→ **EXTRACTED DATA**:

=== Section Start ===

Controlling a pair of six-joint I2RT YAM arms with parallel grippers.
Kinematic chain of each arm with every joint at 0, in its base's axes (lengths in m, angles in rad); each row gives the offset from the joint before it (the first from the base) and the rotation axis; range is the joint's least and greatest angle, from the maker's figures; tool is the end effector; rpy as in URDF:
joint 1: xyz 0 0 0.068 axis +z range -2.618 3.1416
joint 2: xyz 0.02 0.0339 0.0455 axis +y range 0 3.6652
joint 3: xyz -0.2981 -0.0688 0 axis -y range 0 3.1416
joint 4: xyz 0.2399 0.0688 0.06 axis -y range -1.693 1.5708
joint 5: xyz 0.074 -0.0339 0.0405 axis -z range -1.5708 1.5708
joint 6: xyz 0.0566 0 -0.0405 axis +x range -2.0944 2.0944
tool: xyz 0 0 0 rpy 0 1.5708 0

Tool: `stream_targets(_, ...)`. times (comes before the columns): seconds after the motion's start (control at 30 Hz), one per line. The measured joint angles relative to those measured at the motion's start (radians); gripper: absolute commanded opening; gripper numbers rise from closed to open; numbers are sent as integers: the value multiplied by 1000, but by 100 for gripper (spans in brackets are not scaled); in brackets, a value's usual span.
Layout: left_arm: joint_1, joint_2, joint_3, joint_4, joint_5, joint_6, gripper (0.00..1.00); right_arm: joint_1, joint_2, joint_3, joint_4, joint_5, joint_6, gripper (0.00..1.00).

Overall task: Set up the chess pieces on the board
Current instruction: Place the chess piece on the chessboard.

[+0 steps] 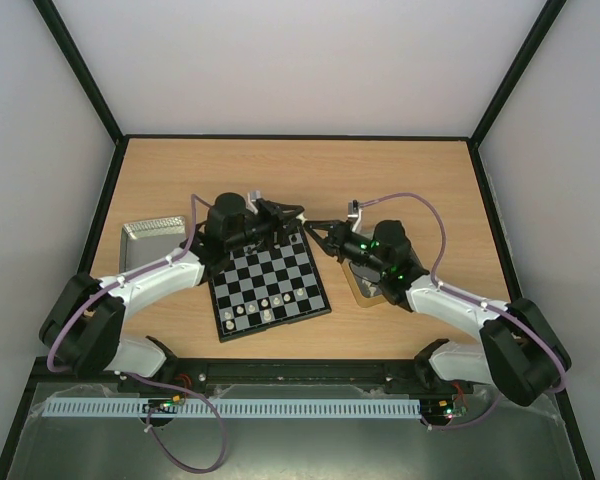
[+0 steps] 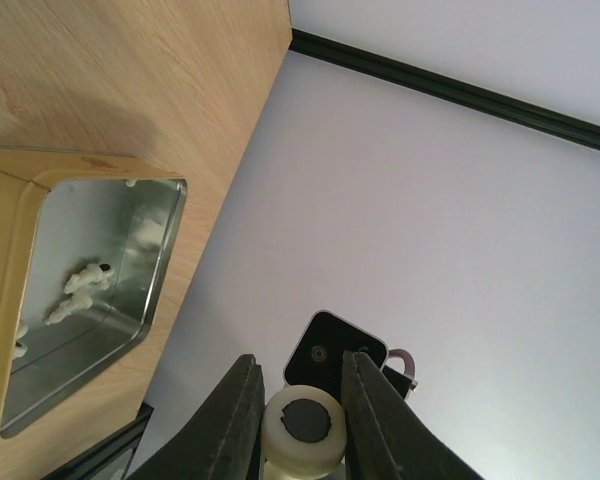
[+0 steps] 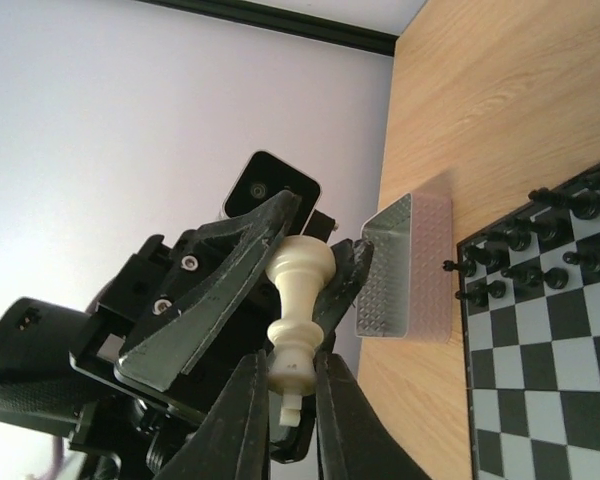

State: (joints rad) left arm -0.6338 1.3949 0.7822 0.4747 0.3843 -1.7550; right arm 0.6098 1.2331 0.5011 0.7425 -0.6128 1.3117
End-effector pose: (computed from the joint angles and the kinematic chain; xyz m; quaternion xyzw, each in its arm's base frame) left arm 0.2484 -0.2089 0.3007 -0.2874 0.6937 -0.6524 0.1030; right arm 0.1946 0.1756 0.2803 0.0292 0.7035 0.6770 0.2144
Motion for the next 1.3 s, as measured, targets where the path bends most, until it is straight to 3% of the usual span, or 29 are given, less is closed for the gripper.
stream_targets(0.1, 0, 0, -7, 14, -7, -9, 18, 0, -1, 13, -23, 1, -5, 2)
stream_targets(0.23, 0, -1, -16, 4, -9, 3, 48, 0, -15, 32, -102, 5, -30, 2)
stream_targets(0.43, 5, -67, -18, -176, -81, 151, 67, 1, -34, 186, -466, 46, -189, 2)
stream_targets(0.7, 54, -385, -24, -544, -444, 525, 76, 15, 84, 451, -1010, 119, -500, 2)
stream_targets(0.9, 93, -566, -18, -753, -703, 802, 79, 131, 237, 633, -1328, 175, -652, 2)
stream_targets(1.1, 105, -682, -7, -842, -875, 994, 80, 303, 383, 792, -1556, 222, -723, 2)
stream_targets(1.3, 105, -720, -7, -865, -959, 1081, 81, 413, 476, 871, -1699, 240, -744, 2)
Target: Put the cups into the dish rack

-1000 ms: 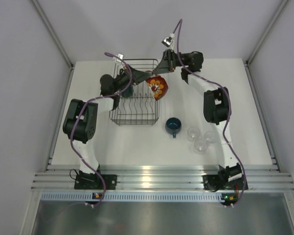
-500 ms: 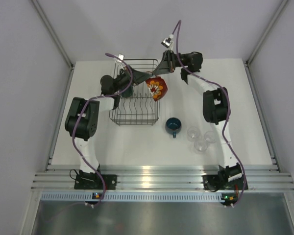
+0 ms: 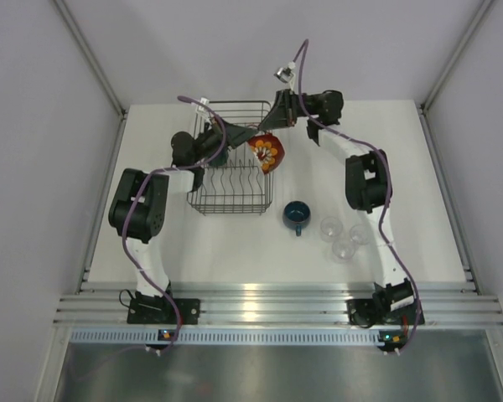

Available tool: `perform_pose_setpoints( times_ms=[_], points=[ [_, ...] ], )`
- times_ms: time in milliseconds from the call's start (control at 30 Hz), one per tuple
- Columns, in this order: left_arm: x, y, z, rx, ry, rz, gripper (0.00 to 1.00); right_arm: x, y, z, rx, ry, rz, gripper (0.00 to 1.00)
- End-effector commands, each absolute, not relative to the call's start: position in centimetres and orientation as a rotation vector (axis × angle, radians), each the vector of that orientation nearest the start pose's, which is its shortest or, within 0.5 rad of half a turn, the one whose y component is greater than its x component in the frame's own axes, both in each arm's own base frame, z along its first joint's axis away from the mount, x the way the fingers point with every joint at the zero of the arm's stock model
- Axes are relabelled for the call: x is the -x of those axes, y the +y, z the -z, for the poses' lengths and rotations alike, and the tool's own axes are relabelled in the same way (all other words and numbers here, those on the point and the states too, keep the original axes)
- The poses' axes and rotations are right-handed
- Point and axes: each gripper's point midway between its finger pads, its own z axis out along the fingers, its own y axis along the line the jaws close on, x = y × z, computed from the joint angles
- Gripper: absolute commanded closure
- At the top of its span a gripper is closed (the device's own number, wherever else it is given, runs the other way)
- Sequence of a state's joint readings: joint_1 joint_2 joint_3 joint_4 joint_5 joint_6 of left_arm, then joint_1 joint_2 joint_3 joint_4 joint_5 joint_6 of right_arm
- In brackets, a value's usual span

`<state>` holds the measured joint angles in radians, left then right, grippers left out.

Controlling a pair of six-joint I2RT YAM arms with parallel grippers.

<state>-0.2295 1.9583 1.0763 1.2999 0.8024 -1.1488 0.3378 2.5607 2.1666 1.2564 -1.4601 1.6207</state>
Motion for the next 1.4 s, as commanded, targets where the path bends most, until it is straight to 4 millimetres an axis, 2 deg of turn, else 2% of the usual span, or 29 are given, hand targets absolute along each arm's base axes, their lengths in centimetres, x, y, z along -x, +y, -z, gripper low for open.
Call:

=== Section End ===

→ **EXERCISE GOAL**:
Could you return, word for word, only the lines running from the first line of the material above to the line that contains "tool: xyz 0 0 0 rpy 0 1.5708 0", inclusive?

→ **REPLY TO THE EXERCISE**:
Controlling a pair of six-joint I2RT YAM arms with parallel grippers.
Kinematic chain of each arm with every joint at 0, in its base's axes (lengths in m, angles in rad); each row gives the offset from the joint before it (the first from the base) and the rotation axis; range is the joint's least and greatest angle, from the maker's figures; tool is the end effector; rpy as in URDF:
joint 1: xyz 0 0 0.068 axis +z range -2.618 3.1416
joint 2: xyz 0.02 0.0339 0.0455 axis +y range 0 3.6652
joint 3: xyz -0.2981 -0.0688 0 axis -y range 0 3.1416
joint 4: xyz 0.2399 0.0688 0.06 axis -y range -1.693 1.5708
joint 5: xyz 0.074 -0.0339 0.0405 axis -z range -1.5708 1.5708
joint 6: xyz 0.0566 0 -0.0405 axis +x range -2.0944 2.0944
tool: xyz 0 0 0 rpy 0 1.5708 0

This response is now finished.